=== Section Start ===

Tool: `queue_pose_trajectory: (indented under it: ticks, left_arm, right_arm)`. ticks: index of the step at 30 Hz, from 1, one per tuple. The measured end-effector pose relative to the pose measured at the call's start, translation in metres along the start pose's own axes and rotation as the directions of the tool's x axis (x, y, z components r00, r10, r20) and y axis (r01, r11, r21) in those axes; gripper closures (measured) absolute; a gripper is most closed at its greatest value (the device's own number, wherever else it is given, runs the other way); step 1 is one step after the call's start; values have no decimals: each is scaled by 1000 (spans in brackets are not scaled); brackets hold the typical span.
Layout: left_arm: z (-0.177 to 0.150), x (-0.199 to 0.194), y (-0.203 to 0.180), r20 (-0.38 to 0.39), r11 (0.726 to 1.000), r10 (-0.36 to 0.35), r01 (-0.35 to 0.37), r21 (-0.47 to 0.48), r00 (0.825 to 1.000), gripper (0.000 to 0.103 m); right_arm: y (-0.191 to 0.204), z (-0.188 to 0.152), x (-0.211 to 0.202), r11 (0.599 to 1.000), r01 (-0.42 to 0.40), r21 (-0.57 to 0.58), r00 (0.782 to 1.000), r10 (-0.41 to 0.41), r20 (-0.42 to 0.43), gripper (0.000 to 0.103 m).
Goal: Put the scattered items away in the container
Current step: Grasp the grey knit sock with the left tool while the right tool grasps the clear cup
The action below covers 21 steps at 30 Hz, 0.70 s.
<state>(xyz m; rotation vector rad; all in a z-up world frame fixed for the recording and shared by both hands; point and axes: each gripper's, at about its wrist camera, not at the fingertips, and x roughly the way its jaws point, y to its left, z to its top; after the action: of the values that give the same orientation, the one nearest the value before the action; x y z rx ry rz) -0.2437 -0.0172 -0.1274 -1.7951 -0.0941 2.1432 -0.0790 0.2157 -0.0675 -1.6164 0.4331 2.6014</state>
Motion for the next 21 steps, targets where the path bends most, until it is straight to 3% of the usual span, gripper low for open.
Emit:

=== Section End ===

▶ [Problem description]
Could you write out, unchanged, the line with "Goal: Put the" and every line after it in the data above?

▶ [Task result]
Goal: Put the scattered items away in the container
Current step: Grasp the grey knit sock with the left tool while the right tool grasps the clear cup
The action below covers 21 steps at 30 Hz, 0.70 s.
<state>(xyz m; rotation vector rad; all in a z-up world frame fixed for the recording and shared by both hands; point and axes: each gripper's, at about its wrist camera, not at the fingertips, and x roughly the way its jaws point, y to its left, z to its top; after the action: of the values that give the same orientation, the one nearest the value before the action; x y z rx ry rz) -0.2437 -0.0172 -0.1274 -1.7951 -0.0941 2.1432 -0.0790 0.2157 -0.0675 -1.6164 0.4331 2.6014</state>
Motion for the next 21 steps, targets where the path bends most, until it is straight to 3% of the usual span, gripper low for open.
Emit:

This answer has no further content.